In high school and college and graduate school I continued writing for fun, in many different genres, though fantasy was probably the most common (I read Lord of the Rings at an impressionable stage). I had a whole series of 8 or 10 books that now look (sort of) like what George Martin started doing years later, high adventure in an imagined medieval-style world with fairly minimal magic. The first was about Airnthal Silverblade, daughter of the king, on a secret mission into the enemy's capital. I tried it on several publishers; it's probably just as well none took it.

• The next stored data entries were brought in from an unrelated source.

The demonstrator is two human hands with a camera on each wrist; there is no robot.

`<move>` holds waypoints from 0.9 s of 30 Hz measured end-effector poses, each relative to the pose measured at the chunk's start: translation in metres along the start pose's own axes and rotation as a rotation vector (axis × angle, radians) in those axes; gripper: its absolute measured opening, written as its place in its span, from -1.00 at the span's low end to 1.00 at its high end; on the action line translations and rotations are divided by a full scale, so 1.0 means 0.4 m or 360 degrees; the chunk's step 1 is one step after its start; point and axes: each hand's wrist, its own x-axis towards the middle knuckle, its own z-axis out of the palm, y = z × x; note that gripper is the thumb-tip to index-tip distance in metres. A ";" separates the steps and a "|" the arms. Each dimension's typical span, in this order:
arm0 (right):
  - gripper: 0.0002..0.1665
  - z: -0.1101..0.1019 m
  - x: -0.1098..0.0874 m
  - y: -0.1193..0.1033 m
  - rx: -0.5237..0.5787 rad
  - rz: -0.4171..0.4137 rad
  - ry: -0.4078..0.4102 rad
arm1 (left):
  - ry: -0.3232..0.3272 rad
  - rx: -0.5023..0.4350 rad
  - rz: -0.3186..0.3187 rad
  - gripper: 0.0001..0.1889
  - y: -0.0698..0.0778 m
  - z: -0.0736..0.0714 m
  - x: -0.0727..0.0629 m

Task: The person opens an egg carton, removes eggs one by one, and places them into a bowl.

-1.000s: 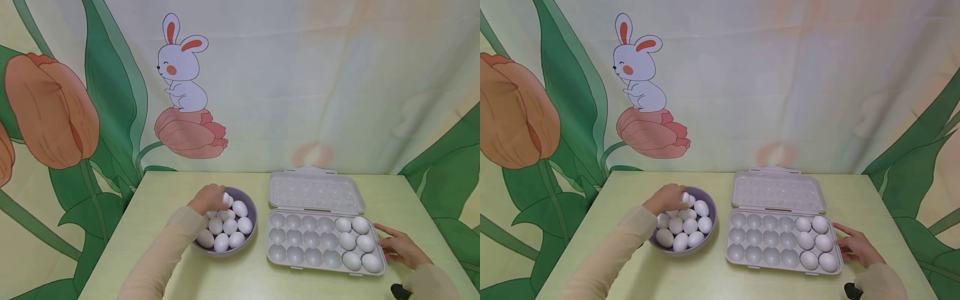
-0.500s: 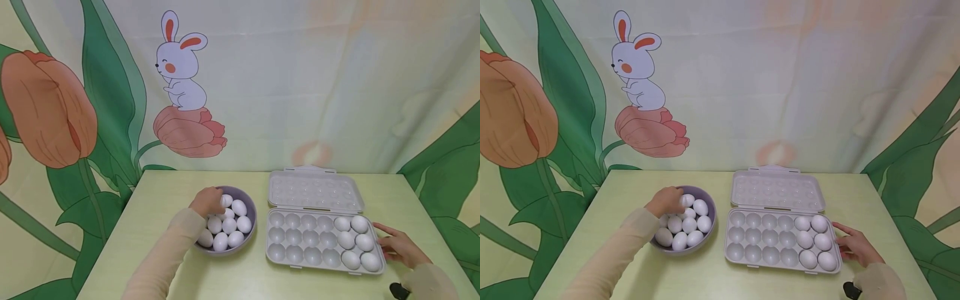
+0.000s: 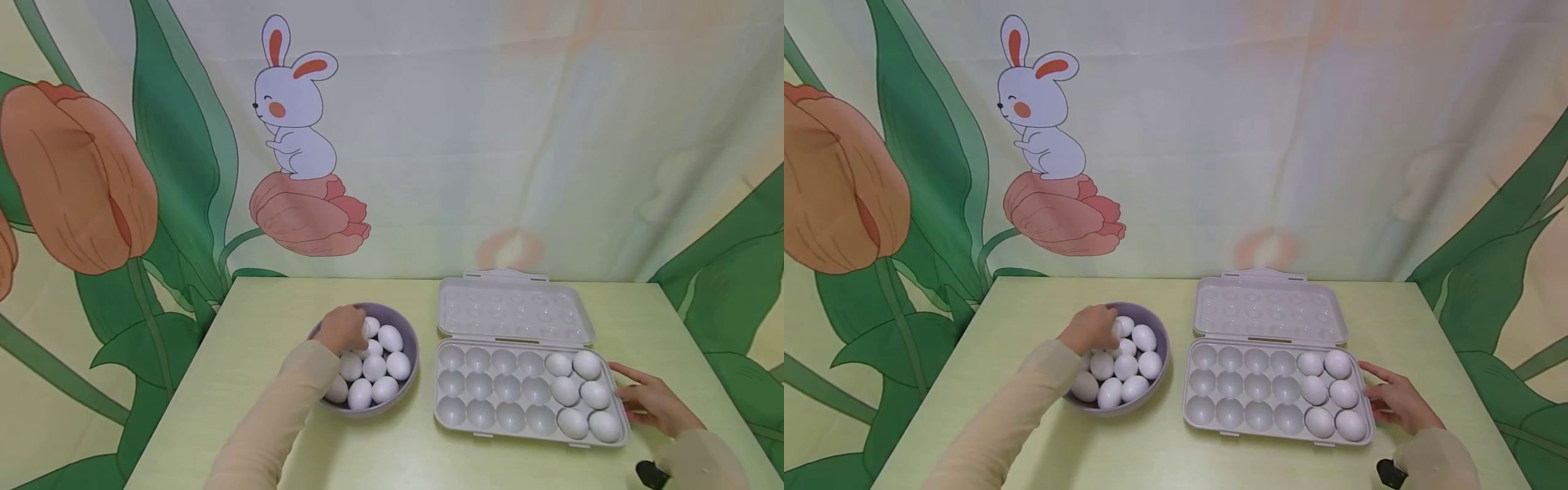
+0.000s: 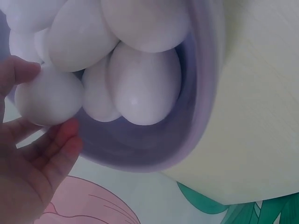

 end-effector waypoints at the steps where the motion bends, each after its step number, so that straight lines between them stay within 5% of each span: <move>1: -0.16 0.000 0.000 0.000 0.0002 0.0000 -0.0001 | 0.0002 0.0003 -0.0006 -0.69 0.001 0.000 0.000; 10: -0.17 -0.003 -0.002 0.003 0.0004 -0.0042 -0.0028 | -0.0003 0.0018 -0.0019 -0.62 0.004 -0.007 -0.008; 15: -0.16 -0.001 -0.005 0.003 0.0019 -0.0044 -0.0028 | 0.0103 0.0072 0.0017 -0.49 0.028 -0.036 -0.008; 21: -0.13 0.002 -0.004 0.000 0.0020 -0.0024 -0.0017 | 0.0303 -0.0049 0.0123 -0.45 0.109 -0.091 -0.004; 27: -0.14 0.001 -0.007 0.002 0.0017 -0.0079 -0.0055 | 0.0352 -0.0242 0.0369 -0.45 0.249 -0.110 -0.006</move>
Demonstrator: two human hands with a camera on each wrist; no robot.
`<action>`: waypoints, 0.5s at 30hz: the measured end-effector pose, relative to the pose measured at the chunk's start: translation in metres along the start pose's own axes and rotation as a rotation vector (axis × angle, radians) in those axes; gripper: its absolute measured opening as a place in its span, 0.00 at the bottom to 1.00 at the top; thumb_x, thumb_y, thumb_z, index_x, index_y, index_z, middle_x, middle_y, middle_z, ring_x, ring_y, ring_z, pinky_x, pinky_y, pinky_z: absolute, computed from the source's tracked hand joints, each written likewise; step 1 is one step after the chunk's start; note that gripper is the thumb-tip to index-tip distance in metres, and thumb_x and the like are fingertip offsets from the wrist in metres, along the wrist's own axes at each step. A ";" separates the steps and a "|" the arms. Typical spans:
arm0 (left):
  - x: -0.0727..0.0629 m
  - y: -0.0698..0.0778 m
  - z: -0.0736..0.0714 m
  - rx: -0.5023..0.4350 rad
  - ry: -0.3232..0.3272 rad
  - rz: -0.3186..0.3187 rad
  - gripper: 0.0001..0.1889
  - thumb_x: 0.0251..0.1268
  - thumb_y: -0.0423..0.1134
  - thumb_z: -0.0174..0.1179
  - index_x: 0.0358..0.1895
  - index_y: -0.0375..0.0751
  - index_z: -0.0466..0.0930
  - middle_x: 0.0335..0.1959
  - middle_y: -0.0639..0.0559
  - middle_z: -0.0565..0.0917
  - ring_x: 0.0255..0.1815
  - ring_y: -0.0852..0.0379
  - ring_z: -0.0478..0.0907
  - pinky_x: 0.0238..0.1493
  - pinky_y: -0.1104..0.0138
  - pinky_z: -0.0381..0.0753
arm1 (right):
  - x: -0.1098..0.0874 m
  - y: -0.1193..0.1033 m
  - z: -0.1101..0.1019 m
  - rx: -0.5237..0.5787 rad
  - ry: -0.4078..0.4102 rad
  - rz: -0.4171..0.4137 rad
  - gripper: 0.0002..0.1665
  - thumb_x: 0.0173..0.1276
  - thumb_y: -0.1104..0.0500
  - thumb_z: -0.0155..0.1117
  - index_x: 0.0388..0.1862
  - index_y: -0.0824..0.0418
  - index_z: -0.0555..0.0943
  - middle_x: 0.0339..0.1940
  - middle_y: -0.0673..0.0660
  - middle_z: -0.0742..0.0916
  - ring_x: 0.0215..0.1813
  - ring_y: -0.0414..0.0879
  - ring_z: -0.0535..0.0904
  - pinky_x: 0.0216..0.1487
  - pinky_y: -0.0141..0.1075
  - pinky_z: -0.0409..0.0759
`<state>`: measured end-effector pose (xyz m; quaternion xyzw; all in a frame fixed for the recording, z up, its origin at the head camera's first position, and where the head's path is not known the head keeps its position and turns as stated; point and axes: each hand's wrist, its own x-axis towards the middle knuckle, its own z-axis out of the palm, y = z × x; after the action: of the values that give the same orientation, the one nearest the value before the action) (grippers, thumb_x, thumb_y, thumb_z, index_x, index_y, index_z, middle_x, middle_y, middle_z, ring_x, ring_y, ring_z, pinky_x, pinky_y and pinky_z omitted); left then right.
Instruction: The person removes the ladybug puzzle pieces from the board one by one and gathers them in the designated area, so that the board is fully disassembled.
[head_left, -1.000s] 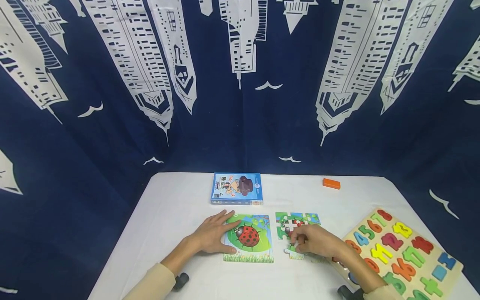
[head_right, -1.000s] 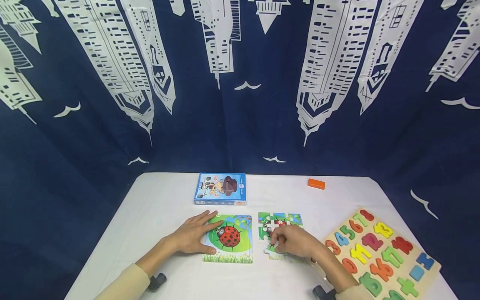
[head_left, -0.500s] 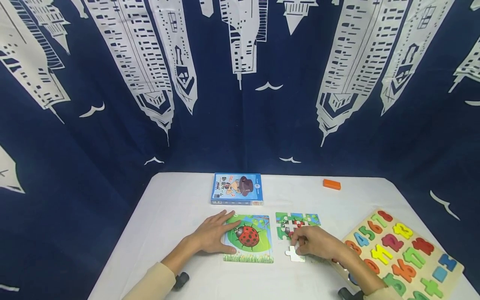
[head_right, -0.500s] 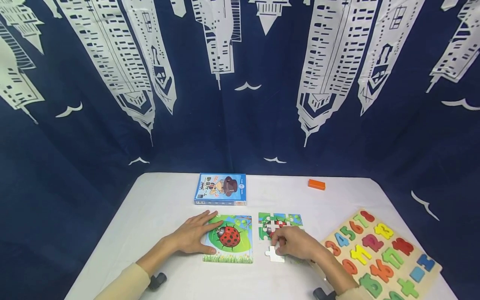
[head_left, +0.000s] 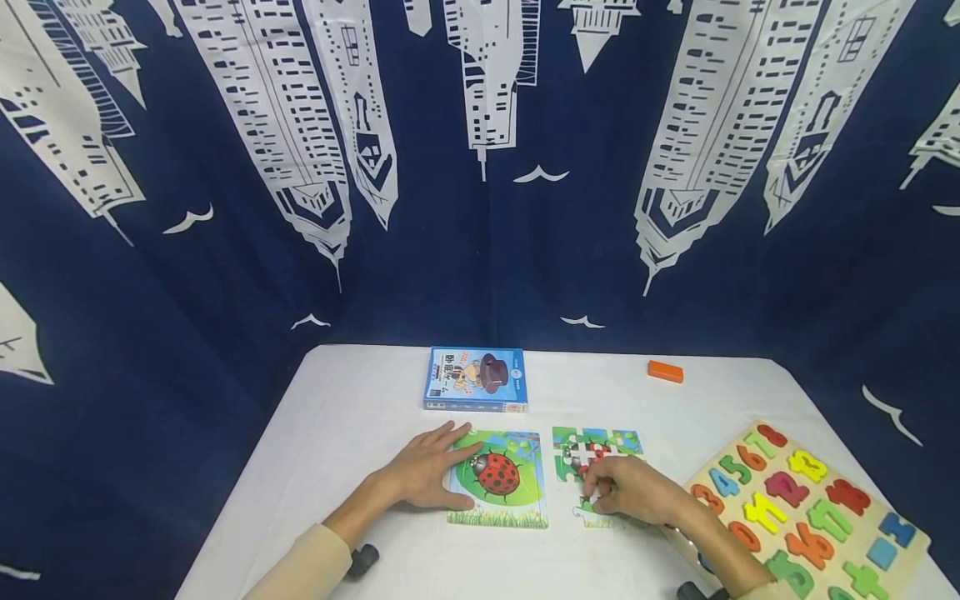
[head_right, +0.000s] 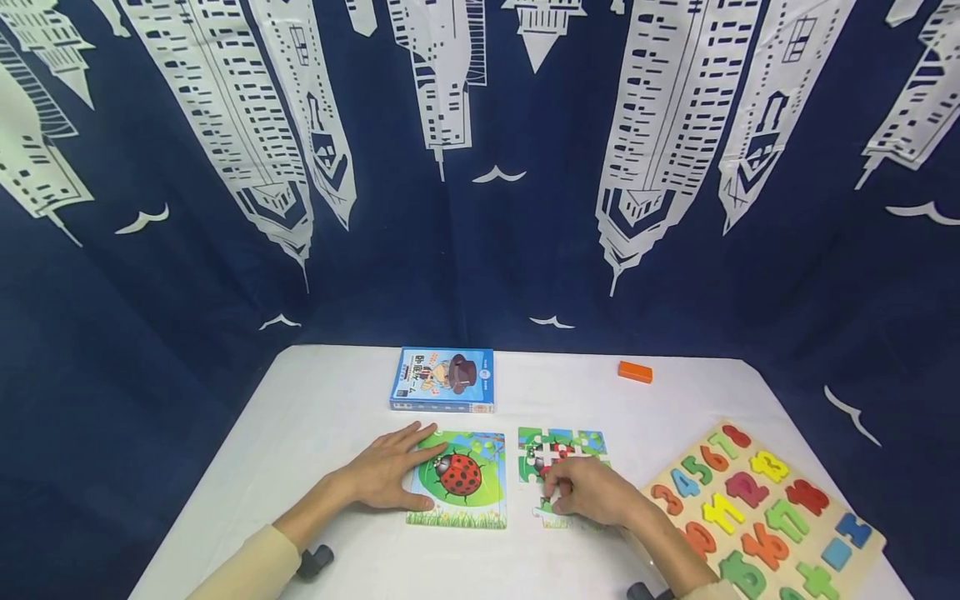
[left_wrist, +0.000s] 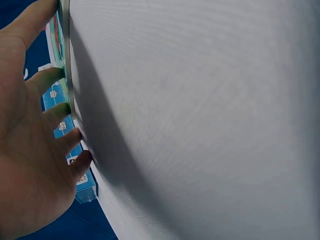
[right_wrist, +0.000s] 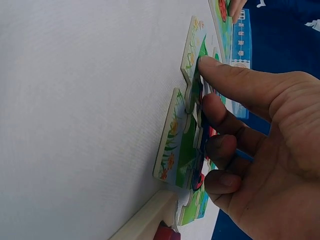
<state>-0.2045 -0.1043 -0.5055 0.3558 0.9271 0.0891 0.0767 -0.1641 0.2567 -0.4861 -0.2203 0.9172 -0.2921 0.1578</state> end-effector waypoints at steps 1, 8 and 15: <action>0.000 0.000 0.000 0.004 -0.002 -0.002 0.47 0.46 0.77 0.48 0.71 0.58 0.56 0.74 0.50 0.47 0.72 0.44 0.43 0.64 0.44 0.52 | 0.000 0.000 0.000 -0.002 0.001 -0.001 0.09 0.53 0.58 0.71 0.31 0.47 0.80 0.22 0.46 0.78 0.25 0.39 0.70 0.25 0.33 0.70; 0.000 0.002 0.002 0.025 -0.009 -0.013 0.47 0.47 0.77 0.47 0.71 0.60 0.55 0.74 0.52 0.47 0.73 0.44 0.43 0.65 0.45 0.51 | -0.002 0.001 0.001 0.001 0.014 -0.011 0.08 0.54 0.58 0.71 0.32 0.48 0.81 0.21 0.46 0.78 0.24 0.39 0.70 0.25 0.32 0.70; 0.000 0.002 0.003 0.023 -0.010 -0.014 0.46 0.47 0.77 0.47 0.71 0.60 0.55 0.74 0.52 0.47 0.73 0.45 0.42 0.65 0.45 0.51 | -0.003 0.002 0.003 -0.020 0.047 -0.033 0.07 0.55 0.56 0.70 0.33 0.48 0.80 0.20 0.45 0.77 0.22 0.36 0.69 0.23 0.31 0.69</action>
<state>-0.2030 -0.1022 -0.5081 0.3507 0.9301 0.0761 0.0781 -0.1609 0.2576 -0.4891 -0.2298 0.9198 -0.2906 0.1291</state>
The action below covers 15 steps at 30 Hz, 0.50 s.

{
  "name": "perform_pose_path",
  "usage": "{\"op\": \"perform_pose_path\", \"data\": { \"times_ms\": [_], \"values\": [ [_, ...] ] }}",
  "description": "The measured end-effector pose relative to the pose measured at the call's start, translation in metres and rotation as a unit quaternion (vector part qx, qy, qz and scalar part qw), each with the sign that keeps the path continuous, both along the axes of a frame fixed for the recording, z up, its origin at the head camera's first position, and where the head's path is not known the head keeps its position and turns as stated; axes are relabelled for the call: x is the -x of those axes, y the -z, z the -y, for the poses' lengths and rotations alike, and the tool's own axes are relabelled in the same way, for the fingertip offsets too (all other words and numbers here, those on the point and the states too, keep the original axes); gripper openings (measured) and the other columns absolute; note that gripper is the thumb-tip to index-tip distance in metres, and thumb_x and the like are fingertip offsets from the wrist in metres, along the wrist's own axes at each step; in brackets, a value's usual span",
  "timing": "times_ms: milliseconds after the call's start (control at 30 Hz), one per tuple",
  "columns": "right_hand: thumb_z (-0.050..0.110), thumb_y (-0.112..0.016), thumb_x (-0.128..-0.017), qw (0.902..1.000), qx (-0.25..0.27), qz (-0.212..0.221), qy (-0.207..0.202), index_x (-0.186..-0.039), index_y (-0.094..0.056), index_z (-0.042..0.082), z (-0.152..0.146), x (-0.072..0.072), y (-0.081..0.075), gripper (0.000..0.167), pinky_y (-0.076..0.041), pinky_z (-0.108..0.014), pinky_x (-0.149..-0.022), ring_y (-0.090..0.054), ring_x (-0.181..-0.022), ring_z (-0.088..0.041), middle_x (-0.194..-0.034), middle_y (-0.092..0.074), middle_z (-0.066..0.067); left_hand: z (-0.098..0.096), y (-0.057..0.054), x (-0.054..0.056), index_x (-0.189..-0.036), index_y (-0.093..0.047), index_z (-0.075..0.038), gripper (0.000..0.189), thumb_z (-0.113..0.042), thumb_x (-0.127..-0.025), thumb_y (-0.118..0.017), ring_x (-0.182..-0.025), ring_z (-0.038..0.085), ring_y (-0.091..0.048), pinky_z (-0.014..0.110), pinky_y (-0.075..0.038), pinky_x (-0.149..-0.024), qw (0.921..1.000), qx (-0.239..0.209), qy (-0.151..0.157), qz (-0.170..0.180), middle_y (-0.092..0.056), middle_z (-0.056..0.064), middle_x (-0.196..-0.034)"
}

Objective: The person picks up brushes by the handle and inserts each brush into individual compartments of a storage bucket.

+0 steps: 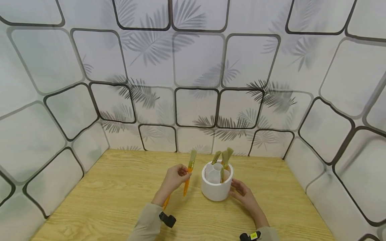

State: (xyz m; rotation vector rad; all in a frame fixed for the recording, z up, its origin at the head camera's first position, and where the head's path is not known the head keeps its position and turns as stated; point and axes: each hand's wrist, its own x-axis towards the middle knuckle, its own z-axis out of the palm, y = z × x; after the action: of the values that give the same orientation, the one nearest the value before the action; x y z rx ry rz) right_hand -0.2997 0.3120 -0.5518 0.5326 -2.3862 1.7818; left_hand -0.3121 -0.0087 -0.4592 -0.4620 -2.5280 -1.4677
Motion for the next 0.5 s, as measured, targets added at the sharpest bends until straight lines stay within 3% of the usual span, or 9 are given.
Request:
{"op": "perform_pose_path", "data": {
  "times_ms": [267,500],
  "values": [
    [0.005,-0.062,-0.087,1.0,-0.003,0.002,0.001,-0.134,-0.039,-0.006,0.0003,-0.001,-0.0004,0.053,-0.036,-0.009,-0.093,-0.049,-0.108,0.009,-0.127,-0.05,-0.018,-0.0048,-0.0032,-0.003,-0.085,-0.061,-0.008,0.015,-0.019,-0.083,-0.07,-0.067,0.008,-0.055,0.018,-0.048,-0.058,0.9999,-0.01,-0.002,-0.008,-0.061,0.0,-0.076],
    [0.006,-0.062,-0.087,1.0,0.001,0.009,0.004,-0.134,-0.039,-0.006,-0.0007,0.0004,0.0014,0.053,-0.038,-0.01,-0.092,-0.049,-0.108,0.009,-0.125,-0.052,-0.005,-0.0088,-0.004,-0.0022,-0.085,-0.061,-0.008,0.014,-0.019,-0.083,-0.07,-0.068,0.007,-0.055,0.018,-0.048,-0.06,0.9998,-0.013,-0.007,-0.013,-0.061,-0.001,-0.076]
  ]
}}
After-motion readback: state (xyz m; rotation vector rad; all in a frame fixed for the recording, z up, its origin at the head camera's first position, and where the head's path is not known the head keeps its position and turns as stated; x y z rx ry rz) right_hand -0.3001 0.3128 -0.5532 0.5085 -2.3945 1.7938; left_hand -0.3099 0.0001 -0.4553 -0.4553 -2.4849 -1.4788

So it was extremely exciting to get Daimbert out in the world. It became a fantasy/science fiction best-seller and went through three printings in mass-market (small size) paperback. In some ways, however, that early success has defined me. Bad Spell was followed by five more novels and three novellas about Daimbert. I've tried publishing other types of fantasy, but my fans just become distraught, feeling I'm wasting my time writing about anything but Daimbert. I've recently started a new "Yurt, the Next Generation" series, and some fans can't even deal with that.
So for any die-hard Daimbert fans with a disintegrating twenty-five-year-old Baen paperback, now's your chance to get the new edition. And now that book reading has branched out, you can also get Bad Spell as an ebook from Amazon and other e-tailers, or as an audiobook from Audible. (The rest of the Daimbert books are also available as ebooks, and most of them as audiobooks.) Enjoy!